The Contact: Chen has never seen The Rook. His orders and payment came through a single intermediary, a mid-level lieutenant in the organization. A man known for his brutality and discretion. This man's name is Viktor. It is Viktor who pays the local gangs for the dirty work.
The Inner Guard: I questioned Chen about the security inside the house. His reaction was one of abject terror, even under the serum's influence. He described the guard, Milo, not as a man, but as a "stone golem who never blinks.
" He said: "
You don't talk to the golem.
You don't look at him.
You do your job and hope he doesn't notice you. He's not there to guard the old man. He's there to make sure the old man never becomes a problem.
This confirms our hypothesis: Milo is a jailer, not a protector.
Catherine paused in her reading, absorbing the information.
The Dyers' District. Viktor. Milo confirmed as Park's handler. It was more than she had hoped for. Thorne had been ruthlessly effective. She felt a shiver of satisfaction.
She had chosen the right tool.
She turned to the last page of the report. Her satisfaction morphed into a cold stupor.
"Final note on the subject's disposition:
After the complete extraction of relevant information, the subject Chen's mental state was, as expected, irreversibly fractured.
The prolonged exposure to Glass Whisper, combined with the psychological terror, induced a catatonic dissociation.

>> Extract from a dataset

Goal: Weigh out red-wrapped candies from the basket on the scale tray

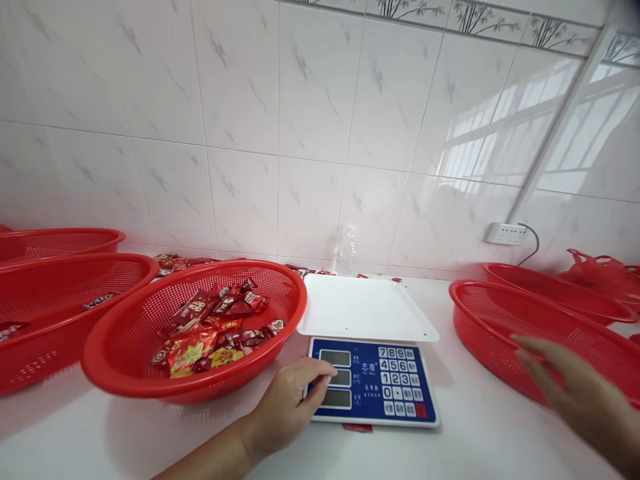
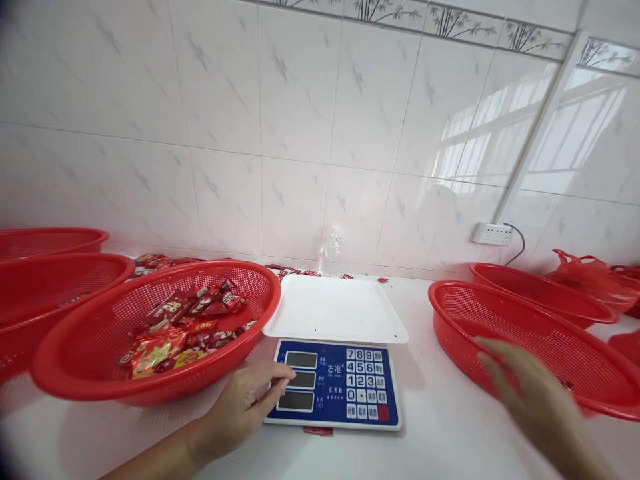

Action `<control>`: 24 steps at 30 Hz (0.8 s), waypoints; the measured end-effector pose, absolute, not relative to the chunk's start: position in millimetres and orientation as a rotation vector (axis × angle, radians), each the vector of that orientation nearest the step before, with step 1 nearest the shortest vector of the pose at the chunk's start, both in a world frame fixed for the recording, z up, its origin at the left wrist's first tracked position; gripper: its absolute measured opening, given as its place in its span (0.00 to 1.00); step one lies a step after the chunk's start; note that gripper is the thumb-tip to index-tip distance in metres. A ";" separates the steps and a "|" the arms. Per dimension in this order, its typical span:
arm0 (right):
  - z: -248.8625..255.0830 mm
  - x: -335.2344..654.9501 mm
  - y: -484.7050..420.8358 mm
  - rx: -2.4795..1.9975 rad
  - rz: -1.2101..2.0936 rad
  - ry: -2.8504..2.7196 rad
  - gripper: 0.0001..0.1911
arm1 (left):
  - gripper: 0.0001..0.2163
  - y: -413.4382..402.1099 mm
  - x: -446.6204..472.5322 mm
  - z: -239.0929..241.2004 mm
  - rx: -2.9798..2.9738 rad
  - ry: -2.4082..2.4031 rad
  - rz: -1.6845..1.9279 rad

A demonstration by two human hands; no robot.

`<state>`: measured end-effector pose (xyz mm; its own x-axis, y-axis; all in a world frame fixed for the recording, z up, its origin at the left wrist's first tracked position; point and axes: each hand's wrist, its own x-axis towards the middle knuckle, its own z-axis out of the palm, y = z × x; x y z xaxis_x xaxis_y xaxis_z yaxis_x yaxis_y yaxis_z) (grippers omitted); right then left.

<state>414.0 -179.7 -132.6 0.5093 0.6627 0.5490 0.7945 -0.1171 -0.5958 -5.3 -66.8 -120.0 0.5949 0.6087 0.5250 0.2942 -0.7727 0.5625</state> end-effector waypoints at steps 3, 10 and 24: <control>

He was no longer a useful source of information. In accordance with our unspoken agreement regarding the need for discretion and the elimination of loose ends, I took it upon myself to resolve the issue.
I have disposed of the biological material. My methods are very effective at erasing all traces. There is no more Corbeau Chen. There is no longer a thread for our enemies to follow.

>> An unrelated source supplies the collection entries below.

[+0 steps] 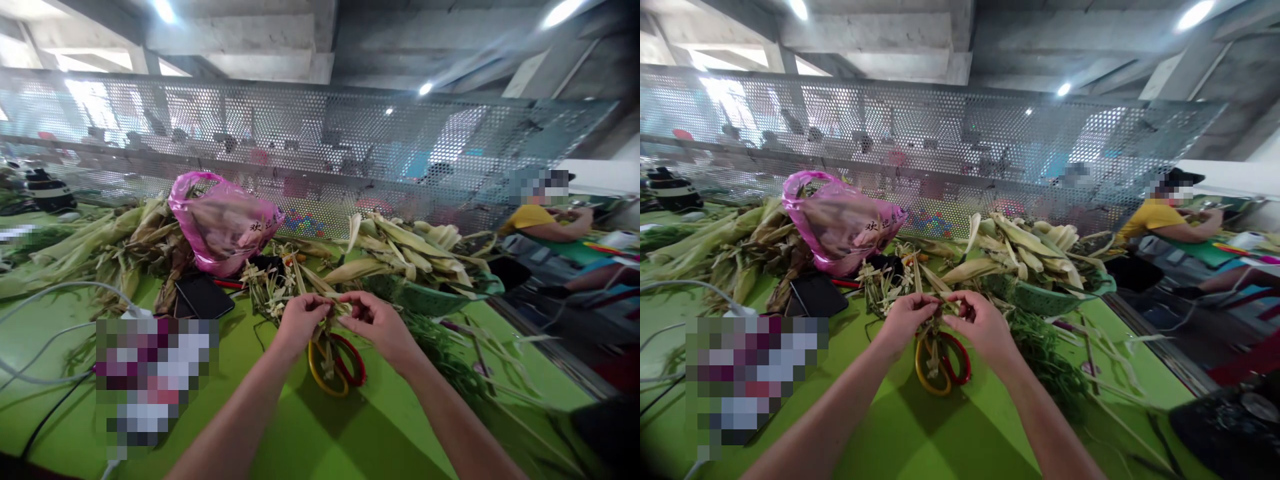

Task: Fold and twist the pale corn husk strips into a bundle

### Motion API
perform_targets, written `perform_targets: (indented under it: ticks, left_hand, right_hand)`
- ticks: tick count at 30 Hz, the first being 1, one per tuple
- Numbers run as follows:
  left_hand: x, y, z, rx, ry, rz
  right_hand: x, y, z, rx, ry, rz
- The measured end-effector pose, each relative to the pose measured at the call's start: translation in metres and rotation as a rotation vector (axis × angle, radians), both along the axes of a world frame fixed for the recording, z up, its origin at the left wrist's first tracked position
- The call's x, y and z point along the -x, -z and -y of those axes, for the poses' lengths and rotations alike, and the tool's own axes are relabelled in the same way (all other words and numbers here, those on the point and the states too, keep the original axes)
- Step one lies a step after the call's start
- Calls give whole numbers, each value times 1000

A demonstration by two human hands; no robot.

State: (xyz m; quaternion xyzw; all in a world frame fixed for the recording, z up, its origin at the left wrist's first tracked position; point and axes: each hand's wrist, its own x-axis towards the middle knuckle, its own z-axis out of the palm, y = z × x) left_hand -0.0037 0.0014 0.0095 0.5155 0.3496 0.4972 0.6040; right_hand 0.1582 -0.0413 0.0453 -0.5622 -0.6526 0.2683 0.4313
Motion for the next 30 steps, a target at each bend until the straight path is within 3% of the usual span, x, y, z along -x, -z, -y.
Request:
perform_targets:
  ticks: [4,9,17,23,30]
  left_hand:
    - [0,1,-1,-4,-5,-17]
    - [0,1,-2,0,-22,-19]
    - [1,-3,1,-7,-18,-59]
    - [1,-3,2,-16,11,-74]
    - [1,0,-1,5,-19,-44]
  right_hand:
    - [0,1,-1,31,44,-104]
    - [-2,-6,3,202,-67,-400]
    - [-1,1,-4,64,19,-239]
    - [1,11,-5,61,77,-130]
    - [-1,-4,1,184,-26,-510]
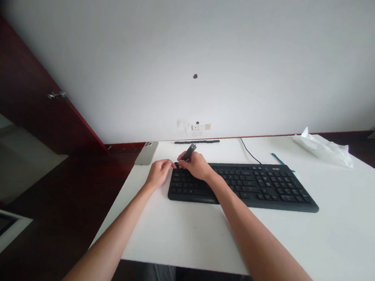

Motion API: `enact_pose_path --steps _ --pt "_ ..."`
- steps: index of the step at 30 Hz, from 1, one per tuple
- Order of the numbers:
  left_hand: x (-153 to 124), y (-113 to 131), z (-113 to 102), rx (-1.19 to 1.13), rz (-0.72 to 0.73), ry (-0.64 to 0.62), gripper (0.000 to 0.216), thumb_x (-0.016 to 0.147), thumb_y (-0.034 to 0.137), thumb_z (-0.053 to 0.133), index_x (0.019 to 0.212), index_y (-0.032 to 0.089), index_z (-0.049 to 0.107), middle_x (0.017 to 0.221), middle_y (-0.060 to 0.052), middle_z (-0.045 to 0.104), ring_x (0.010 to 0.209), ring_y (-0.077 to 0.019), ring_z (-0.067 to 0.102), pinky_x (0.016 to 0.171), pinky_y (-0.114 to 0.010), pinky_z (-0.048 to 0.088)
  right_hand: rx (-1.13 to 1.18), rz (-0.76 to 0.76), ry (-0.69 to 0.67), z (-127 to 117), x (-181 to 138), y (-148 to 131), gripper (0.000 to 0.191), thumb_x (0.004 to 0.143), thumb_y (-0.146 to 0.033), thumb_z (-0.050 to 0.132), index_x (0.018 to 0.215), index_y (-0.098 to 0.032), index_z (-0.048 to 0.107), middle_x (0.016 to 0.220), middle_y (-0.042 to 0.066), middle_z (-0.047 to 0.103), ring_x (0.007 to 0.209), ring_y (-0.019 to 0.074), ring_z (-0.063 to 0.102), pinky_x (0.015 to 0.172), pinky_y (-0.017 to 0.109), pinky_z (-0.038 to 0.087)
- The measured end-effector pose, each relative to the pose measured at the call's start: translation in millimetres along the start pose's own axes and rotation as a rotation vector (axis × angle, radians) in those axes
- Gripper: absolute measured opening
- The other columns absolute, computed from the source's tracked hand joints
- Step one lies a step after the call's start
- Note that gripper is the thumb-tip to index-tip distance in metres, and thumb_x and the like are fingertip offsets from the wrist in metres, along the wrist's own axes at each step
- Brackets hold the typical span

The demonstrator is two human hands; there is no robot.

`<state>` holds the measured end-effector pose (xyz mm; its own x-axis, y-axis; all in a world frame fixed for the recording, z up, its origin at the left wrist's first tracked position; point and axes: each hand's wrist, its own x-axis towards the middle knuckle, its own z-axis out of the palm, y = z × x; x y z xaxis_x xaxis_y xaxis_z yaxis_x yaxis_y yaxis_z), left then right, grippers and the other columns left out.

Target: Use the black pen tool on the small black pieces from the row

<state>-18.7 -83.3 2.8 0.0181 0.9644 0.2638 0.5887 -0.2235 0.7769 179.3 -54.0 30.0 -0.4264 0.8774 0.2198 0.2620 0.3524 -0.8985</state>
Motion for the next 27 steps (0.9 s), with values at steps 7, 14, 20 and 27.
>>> enact_pose_path --steps 7,14,20,27 --pt "0 1 -1 -0.006 -0.012 0.021 0.034 0.091 0.029 0.048 0.063 0.018 0.066 0.065 0.000 0.065 0.063 -0.0151 0.055 0.064 -0.025 0.036 -0.079 -0.083 0.007 6 0 0 0.013 0.086 -0.023 0.061 0.093 -0.020 0.072 0.079 0.001 0.072 0.073 0.0173 0.064 0.070 0.028 0.049" --pt "3 -4 2 -0.038 0.039 0.055 0.019 0.088 0.025 0.053 0.085 0.019 0.071 0.072 0.000 0.065 0.065 -0.0141 0.054 0.064 -0.025 0.039 -0.143 -0.143 -0.001 10 -1 2 0.022 0.093 -0.034 0.061 0.101 -0.019 0.074 0.087 0.003 0.074 0.076 0.0188 0.063 0.074 0.030 0.049" --pt "3 -8 1 -0.034 0.107 -0.062 0.009 0.084 0.025 0.063 0.086 0.019 0.071 0.086 -0.002 0.066 0.071 -0.0133 0.054 0.068 -0.025 0.044 -0.189 -0.166 -0.054 11 -7 -9 0.035 0.099 -0.045 0.053 0.099 -0.018 0.075 0.077 0.002 0.069 0.069 0.0175 0.059 0.069 0.028 0.046" --pt "2 -4 -1 -0.013 0.168 -0.115 0.010 0.086 0.031 0.072 0.085 0.021 0.075 0.089 -0.002 0.065 0.071 -0.0130 0.055 0.067 -0.025 0.044 -0.173 -0.126 0.042 16 -9 -14 0.044 0.101 -0.053 0.049 0.081 -0.019 0.068 0.070 0.000 0.063 0.067 0.0150 0.052 0.065 0.027 0.042"
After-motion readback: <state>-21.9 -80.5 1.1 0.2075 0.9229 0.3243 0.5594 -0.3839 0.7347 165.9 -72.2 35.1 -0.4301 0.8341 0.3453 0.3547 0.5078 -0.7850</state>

Consider it a service included in the contract. Your silence is as valuable as mine."
Catherine sat motionless, the parchment in her hands.

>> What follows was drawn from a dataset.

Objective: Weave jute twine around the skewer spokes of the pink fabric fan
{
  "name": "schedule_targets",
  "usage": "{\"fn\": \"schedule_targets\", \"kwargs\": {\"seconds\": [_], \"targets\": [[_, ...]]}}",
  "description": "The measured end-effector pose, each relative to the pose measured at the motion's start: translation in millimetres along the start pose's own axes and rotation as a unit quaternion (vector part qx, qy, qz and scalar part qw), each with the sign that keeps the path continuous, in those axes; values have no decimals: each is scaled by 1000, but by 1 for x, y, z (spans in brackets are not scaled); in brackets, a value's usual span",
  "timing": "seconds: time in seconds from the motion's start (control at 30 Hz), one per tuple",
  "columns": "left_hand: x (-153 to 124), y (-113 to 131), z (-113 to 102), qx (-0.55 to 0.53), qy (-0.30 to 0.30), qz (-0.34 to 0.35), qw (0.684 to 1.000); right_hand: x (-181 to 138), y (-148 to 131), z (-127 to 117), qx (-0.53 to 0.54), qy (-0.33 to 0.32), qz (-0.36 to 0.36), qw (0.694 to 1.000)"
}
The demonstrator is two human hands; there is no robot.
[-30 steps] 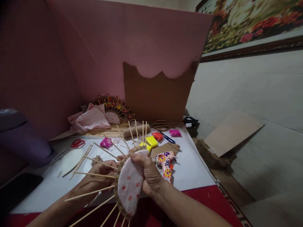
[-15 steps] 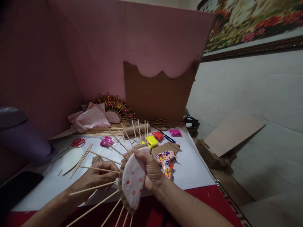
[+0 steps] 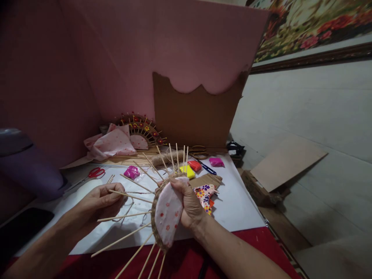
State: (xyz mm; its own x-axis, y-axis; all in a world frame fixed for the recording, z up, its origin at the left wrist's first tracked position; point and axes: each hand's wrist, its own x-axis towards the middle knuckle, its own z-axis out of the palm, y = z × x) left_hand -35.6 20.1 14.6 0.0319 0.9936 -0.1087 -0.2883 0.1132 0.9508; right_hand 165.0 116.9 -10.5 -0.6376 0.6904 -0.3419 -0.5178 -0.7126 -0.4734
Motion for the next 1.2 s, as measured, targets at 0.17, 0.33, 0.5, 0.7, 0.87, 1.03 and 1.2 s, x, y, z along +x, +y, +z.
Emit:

Thorne hadn't just interrogated Chen. He had tortured him until his mind broke, then killed him and made his body disappear. She had asked him to bring him to her alive.
And technically, he had. The contract was fulfilled. The rest was just "cleanup."
She felt no horror. She felt no disgust. She felt an intense cold. She had hired a doctor and had found a monster who spoke her exact language.
A language of cold necessity and absolute pragmatism. He hadn't waited for her orders to eliminate a liability. He had taken the initiative. He had understood her.
This realization was terrifying. She had an ally who was her equal in cruelty, if not in power. An ally who, she now knew, would not hesitate for a second to turn against her if the contract became less interesting than betrayal.
She looked at the name in the report.
Viktor.
This was her new lead. The man who paid the gangs. Her father's lieutenant.
Her initial plan had been to capture Chen to interrogate him herself, to keep him as leverage.
Thorne had overstepped her intentions, but he had gotten results. And he had shown her his true face.
Catherine stood up and walked to her map.
She took a pin and stuck it firmly in the heart of the Dyers' District.
The hunt continued.
But she now knew that she had to be wary not only of her enemies, but also, and perhaps especially, of the man she paid to fight them.